The shadow Minister, the hon. Member for Brentford and Isleworth, did make one point that is directly relevant to these regulations, which concerned how a review would work. As the justifying authority, we will undertake a review if, for example, new or important information is acquired about efficacy or consequences, other techniques or technologies that have the same objectives become available, or there are any obvious relevant changes in practice, science or technology. I should be explicit that the statutory instrument does not include a statutory review, but the Ministry of Justice as the justifying authority will continue to monitor and review the use of X-rays in this context as the shadow Minister would expect.
I suspect that the spokesman for the Scottish National party, the hon. Member for Glasgow South West, may reprise a number of the arguments and questions that he has just put to me to a Home Office Minister as the applying authority in another Committee in about an hour. There are a number of points to consider. On informed consent, that would again be a question for the Home Office as the authority wishing to carry out this policy. Similarly, on the question of a scientific method of age assessment, it is recognised in the documents that the Government have put forward that assessing an individual’s age is an incredibly complex task and there is no single methodology, scientific or otherwise, can determine a person’s age with absolute precision.
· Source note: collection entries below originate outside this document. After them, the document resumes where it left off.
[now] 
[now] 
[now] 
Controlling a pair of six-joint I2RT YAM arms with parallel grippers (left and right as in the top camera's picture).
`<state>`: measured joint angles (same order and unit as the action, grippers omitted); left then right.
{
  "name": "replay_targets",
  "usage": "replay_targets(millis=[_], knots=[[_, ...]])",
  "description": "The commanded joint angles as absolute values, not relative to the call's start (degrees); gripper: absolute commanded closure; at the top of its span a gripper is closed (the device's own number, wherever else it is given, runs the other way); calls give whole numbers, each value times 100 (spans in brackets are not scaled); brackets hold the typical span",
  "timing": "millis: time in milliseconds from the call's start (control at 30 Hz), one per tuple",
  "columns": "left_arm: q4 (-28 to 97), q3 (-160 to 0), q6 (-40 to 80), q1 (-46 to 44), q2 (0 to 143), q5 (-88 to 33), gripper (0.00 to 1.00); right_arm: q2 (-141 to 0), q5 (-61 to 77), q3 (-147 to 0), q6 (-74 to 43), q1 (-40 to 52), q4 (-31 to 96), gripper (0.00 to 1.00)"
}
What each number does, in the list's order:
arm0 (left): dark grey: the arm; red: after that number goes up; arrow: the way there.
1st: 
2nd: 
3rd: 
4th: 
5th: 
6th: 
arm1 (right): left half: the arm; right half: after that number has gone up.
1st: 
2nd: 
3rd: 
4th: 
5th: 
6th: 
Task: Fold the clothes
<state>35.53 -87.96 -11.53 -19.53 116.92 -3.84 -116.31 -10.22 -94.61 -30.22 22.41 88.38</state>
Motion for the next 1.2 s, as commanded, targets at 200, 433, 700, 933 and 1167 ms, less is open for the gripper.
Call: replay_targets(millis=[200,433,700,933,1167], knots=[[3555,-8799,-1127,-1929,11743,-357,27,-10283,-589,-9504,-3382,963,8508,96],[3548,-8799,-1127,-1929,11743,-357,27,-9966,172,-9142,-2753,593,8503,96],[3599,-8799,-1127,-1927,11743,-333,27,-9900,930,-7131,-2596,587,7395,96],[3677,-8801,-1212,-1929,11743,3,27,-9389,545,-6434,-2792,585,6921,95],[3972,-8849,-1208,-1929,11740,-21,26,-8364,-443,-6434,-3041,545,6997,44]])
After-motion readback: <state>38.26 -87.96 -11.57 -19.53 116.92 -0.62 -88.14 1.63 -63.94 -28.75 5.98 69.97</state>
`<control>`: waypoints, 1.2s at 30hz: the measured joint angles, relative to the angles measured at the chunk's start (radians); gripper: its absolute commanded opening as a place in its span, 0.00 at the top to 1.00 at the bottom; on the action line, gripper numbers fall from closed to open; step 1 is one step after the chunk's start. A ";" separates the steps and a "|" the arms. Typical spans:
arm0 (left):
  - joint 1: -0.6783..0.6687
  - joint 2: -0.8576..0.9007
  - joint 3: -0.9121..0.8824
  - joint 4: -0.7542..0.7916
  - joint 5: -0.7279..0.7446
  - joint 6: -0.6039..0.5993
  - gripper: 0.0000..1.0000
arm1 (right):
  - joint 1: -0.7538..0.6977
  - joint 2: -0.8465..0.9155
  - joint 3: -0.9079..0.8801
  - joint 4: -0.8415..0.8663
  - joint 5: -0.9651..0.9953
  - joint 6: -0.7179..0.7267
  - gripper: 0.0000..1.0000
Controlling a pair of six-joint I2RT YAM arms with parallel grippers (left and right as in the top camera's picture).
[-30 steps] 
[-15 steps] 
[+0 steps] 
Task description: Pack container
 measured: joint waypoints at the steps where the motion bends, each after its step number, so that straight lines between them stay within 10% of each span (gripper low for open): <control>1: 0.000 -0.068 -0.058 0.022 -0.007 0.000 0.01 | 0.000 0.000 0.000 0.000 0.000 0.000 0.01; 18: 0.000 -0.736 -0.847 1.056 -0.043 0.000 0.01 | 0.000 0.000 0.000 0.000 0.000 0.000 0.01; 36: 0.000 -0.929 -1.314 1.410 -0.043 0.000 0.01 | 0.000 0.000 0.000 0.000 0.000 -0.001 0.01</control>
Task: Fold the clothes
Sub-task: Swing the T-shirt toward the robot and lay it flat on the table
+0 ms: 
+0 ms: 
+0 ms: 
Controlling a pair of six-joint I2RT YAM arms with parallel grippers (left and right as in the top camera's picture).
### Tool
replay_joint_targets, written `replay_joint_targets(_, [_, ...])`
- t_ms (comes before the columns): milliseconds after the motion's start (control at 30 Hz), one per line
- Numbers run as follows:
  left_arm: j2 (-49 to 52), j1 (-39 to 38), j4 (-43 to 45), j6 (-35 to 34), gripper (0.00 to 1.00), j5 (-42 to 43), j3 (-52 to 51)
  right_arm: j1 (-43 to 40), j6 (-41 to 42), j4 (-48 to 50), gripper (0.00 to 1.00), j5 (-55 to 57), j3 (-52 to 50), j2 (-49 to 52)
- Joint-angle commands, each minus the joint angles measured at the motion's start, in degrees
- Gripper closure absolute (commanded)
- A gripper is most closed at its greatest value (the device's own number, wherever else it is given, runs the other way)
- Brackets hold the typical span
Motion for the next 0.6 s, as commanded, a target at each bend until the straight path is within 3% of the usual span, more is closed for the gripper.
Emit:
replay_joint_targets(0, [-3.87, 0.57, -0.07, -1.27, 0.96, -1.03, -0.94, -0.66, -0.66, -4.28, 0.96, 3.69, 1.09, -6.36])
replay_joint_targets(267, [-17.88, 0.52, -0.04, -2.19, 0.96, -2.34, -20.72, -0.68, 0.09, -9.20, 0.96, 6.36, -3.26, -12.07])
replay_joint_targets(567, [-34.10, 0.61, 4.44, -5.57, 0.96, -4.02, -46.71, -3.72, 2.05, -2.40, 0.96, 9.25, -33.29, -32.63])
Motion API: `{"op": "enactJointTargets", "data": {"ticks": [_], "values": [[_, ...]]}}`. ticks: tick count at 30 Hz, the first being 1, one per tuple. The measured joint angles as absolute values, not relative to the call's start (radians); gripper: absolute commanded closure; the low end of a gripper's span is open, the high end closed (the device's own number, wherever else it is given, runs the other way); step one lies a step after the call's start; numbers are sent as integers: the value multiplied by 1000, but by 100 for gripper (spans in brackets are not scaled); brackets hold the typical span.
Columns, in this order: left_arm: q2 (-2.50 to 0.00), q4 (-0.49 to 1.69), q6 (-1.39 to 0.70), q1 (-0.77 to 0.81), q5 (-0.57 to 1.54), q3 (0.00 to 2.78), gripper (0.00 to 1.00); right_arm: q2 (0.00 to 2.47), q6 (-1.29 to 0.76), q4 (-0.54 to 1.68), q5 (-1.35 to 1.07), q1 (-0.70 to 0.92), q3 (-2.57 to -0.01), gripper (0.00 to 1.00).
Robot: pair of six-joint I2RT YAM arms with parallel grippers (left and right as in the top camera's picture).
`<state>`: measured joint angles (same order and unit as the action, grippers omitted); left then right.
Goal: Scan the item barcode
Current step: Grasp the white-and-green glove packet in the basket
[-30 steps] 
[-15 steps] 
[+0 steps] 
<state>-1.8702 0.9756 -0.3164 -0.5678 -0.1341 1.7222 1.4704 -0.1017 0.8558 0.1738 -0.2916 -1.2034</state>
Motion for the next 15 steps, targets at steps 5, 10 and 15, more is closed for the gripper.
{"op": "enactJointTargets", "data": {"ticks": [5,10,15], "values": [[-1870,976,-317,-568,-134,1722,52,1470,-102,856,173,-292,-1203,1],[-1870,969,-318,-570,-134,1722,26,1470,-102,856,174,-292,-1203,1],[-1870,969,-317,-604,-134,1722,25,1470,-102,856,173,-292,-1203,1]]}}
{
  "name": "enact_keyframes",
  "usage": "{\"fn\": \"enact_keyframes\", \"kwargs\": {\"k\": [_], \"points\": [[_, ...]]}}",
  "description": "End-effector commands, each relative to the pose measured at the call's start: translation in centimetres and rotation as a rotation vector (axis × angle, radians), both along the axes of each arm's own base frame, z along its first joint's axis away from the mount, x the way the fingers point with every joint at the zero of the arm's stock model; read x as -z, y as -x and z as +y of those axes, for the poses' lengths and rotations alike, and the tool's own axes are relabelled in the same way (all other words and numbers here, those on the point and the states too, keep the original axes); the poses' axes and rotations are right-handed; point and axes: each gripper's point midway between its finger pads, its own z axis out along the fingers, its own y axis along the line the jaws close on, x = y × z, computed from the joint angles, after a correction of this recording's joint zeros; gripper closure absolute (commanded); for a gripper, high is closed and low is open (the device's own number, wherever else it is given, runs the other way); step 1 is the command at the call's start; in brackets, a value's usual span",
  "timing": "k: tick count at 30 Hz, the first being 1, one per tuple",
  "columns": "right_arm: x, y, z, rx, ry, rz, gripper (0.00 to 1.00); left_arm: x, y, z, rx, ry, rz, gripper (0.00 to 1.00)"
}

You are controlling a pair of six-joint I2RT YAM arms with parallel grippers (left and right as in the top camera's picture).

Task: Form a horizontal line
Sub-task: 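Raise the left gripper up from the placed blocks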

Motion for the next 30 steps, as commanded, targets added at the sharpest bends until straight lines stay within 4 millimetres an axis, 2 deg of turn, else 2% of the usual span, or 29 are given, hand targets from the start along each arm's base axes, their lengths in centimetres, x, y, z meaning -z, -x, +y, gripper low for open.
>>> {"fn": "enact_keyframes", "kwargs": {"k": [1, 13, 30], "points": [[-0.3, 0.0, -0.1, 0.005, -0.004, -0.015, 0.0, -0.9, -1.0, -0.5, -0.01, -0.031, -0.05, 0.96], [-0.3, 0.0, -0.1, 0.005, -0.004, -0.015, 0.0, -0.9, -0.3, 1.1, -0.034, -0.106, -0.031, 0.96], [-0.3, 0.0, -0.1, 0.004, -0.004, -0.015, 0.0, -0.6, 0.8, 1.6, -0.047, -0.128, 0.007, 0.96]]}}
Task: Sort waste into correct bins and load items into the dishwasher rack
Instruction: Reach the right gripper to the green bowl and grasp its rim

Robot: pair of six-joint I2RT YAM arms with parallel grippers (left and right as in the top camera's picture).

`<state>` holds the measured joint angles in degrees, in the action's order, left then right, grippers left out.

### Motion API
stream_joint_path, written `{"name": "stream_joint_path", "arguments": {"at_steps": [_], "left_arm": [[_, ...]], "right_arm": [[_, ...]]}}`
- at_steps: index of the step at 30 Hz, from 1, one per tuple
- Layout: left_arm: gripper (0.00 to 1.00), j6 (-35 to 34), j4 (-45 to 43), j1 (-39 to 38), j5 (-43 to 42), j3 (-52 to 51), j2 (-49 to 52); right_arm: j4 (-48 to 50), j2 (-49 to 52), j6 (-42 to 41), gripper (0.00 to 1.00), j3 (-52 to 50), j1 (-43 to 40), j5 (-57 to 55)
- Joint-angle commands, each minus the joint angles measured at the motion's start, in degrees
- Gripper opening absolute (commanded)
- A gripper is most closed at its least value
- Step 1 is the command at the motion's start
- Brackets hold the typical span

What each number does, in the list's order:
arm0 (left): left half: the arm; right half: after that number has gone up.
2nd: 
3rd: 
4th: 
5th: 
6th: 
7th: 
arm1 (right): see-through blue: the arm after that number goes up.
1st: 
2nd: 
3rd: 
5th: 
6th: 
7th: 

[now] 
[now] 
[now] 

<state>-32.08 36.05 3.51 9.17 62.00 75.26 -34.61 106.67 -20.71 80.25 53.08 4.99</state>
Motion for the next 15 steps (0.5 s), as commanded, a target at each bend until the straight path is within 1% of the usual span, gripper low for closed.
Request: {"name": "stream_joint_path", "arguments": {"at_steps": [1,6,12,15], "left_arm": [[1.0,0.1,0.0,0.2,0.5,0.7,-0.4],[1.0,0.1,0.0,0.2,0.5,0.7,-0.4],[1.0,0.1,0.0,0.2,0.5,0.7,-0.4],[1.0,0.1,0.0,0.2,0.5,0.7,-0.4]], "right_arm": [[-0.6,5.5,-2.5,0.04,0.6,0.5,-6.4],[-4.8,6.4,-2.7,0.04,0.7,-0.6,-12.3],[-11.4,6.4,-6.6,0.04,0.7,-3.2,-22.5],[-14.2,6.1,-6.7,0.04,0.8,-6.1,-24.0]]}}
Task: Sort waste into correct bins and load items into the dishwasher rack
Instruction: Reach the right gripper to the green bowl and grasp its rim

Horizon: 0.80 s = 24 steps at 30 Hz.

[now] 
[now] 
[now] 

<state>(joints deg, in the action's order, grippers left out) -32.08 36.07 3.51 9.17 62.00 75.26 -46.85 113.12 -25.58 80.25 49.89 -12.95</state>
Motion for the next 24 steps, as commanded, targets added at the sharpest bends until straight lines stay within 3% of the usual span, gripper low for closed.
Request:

However, as I set out earlier, this will be one consideration in weighing up the evidence based on either the individual’s declared age or a social worker’s assessment of it.
I assume that the Minister thought I was speaking to the statutory instrument—shock horror. A number of human rights groups have raised concerns. Has he, as the justifying authority, had a look at those? Obviously, there are clear concerns about human rights.
I am grateful to the SNP spokesman for that. In considering this as the justifying authority, the Secretary of State has had due regard to those named consultees that, under the 2004 Regulations, he is obliged to consult on the justification decisions. It would be for the Home Office to set out what discussions it had had—I think it was either the hon. Member for Brentford and Isleworth or the hon. Member for Hemsworth who talked about local authorities, campaign groups and others—in how they designed that policy and what they proposed when they bring that forward. That would be a matter for Home Office Ministers. I am perhaps being less forthcoming than I normally would be—the hon. Member for Glasgow South West has opposed me in Committee before—because I am deliberately drawing that distinction between the justifying authority, which is functionally separate in looking at what it actually has to look at as the MOJ, from the Home Office as the Department that has to introduce the specific regulations on how this policy would work. On that basis, I commend this decision and this statutory instrument to the Committee.
Question put,
(1 year, 10 months ago)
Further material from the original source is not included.